In a statement from the UCC national leadership come these thoughts, “May it be that George Floyd will be remembered as a turning, the re-birthing of a movement for justice. May he be remembered as one whose death caused white Americans to turn their faces towards the pain and suffering of Black communities that have been the object of white derision and scorn, a pain and suffering from which whites have too often and too easily turned their faces away. We cannot rest until justice is an expectation.”

In his enthusiasm for what he was hearing about life in the suffering and risen Christ, and seeing some water, the Ethiopian asks, “What is to prevent me from being baptized?”  Well, how long do you have?  They were in the middle of nowhere; Philip is himself a recent convert, not a Jew, and not a religious professional; the eunuch was not welcome in the temple, he had only just heard about Jesus, he was from another country, and, oh yeah, he was a eunuch—one of “those people.” Leviticus and Deuteronomy explicitly forbid eunuchs from inclusion in the people of God.

So, it’s a good thing that Philip was a newbie and didn’t know the finer points of Torah. In his ignorance of the law, he is open to the Spirit’s nudgings.
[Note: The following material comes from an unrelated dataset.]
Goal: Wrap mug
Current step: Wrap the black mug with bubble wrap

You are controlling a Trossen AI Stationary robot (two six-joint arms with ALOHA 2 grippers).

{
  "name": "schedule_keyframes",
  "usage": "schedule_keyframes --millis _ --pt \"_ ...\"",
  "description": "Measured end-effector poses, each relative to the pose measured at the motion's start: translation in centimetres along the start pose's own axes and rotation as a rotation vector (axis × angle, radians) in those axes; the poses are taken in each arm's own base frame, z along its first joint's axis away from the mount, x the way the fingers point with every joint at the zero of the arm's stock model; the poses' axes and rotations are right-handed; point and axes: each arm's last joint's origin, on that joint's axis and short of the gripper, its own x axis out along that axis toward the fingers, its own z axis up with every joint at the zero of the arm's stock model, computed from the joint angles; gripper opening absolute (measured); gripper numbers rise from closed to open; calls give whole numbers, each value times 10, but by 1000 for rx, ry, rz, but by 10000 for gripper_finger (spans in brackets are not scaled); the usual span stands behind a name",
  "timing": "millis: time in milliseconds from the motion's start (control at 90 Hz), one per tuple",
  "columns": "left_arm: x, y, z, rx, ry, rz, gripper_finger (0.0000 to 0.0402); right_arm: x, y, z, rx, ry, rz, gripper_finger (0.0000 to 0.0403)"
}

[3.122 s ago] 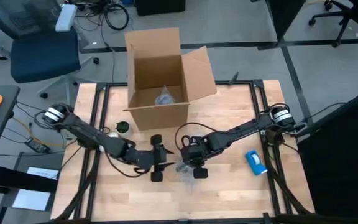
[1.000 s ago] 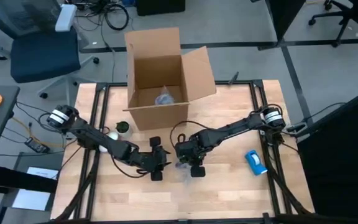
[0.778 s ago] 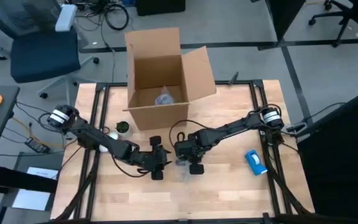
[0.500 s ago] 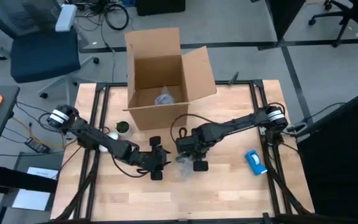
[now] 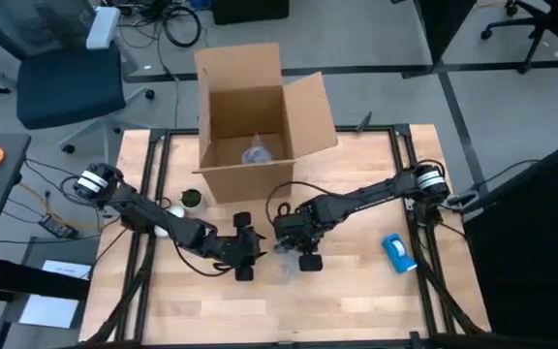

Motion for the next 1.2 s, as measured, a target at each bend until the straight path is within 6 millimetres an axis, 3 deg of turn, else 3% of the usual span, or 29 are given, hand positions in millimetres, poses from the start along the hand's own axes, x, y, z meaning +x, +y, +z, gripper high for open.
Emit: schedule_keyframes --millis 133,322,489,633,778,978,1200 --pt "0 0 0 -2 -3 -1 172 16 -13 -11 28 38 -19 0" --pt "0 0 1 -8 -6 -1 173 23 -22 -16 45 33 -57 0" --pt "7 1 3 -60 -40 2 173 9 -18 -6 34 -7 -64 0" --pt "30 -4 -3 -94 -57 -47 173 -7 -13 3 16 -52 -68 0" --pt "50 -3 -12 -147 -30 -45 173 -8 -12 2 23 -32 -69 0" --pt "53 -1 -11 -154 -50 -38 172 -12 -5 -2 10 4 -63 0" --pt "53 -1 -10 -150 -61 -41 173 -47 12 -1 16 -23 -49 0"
Luke presents here a picture of the new covenant community where nothing prevents one from being joined to Christ, because, in Christ God has joined himself to human flesh, to all of creation, for the sake of reconciliation, for the sake of love.

Philip – commissioned for the task of hospitality – extends hospitality and baptizes the Ethiopian eunuch, joining him into the family of God.  Right there.  Along a desert highway. And an oasis – a return to Eden in the midst of barren thistles and thorns – a fertile spot, appeared for a eunuch, and a brother was formed for a homeless disciple on the road. So, whose conversion was it?   

Perhaps the readers of every generation.

God works in mysterious ways. What will you do with the surprising possibilities that arise when you’re pretty sure you’re riding alone down a desert road?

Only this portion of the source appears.